* **Exercise objective**:
Leave out the pictures and retype exactly the lines from the line with "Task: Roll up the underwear" through the end of the listing below.

* **Raw data**:
....................
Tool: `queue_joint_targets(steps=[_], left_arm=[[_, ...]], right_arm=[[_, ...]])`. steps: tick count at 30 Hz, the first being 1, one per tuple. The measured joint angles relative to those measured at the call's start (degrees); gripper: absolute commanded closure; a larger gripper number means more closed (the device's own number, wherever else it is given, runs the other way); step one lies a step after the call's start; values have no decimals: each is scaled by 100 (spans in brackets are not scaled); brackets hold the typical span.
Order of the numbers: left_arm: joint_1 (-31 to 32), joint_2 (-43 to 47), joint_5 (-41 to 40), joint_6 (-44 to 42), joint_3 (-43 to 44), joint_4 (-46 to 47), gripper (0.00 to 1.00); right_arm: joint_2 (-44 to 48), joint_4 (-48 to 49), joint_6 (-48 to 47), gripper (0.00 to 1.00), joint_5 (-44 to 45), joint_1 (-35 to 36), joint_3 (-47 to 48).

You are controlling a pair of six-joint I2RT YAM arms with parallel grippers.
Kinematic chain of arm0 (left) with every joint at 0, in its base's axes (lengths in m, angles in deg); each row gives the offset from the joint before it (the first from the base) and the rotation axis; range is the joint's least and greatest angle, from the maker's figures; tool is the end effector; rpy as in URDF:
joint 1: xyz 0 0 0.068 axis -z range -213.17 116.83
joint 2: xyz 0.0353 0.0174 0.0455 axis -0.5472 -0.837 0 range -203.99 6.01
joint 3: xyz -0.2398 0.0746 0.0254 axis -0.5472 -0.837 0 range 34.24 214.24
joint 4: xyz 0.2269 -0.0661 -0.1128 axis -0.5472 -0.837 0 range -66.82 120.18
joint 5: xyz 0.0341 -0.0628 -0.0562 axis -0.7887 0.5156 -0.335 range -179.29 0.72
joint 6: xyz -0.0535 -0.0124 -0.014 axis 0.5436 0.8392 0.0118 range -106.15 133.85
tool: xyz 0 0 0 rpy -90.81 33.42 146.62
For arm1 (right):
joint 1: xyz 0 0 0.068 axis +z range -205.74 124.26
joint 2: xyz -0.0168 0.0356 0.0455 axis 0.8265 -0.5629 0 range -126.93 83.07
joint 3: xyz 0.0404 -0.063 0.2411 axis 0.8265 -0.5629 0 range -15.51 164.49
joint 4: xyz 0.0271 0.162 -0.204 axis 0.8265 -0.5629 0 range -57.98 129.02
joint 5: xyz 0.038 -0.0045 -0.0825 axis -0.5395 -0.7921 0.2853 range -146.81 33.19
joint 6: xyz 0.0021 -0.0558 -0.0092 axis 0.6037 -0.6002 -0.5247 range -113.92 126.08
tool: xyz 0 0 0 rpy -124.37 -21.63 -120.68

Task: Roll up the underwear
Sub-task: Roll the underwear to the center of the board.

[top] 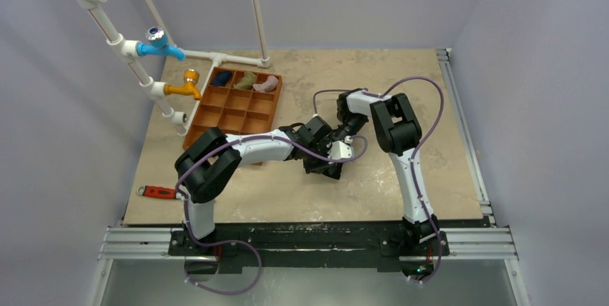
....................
* **Exercise answer**:
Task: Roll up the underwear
Sub-task: Roll the underwear to the center of the board.

[top] 

There is nothing further to this answer.